Items from a dataset:

=== Begin Enclosure ===

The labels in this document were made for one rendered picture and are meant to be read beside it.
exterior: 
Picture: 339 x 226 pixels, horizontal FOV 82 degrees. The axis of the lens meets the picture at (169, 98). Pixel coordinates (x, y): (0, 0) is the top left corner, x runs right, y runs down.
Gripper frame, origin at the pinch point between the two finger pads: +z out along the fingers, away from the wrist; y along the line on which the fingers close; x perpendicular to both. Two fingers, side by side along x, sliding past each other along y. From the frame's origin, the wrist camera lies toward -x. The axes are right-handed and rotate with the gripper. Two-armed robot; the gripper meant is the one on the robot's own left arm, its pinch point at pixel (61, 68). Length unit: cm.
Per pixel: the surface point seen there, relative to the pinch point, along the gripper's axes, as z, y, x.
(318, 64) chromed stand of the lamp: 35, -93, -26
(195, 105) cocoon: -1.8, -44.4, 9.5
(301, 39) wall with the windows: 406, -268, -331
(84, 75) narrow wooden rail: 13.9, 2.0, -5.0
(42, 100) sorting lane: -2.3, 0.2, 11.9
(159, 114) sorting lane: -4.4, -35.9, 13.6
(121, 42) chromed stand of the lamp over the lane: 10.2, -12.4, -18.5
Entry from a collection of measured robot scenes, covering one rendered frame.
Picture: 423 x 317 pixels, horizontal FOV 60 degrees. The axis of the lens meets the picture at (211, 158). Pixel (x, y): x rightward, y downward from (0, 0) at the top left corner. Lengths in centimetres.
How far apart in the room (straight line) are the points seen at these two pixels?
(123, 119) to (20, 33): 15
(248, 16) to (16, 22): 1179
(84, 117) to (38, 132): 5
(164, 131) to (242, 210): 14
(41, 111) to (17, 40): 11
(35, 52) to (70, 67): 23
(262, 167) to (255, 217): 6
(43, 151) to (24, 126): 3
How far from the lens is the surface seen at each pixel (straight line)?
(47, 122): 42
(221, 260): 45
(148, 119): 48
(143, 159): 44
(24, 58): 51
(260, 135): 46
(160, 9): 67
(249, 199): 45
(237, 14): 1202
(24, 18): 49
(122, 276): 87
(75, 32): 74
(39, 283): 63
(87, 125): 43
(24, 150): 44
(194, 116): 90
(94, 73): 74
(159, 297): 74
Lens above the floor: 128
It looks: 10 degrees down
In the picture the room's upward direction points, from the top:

=== End Enclosure ===

Across all the records, find the lines containing the word "lane" and reproduce each one.

(42, 100) sorting lane: -2.3, 0.2, 11.9
(159, 114) sorting lane: -4.4, -35.9, 13.6
(121, 42) chromed stand of the lamp over the lane: 10.2, -12.4, -18.5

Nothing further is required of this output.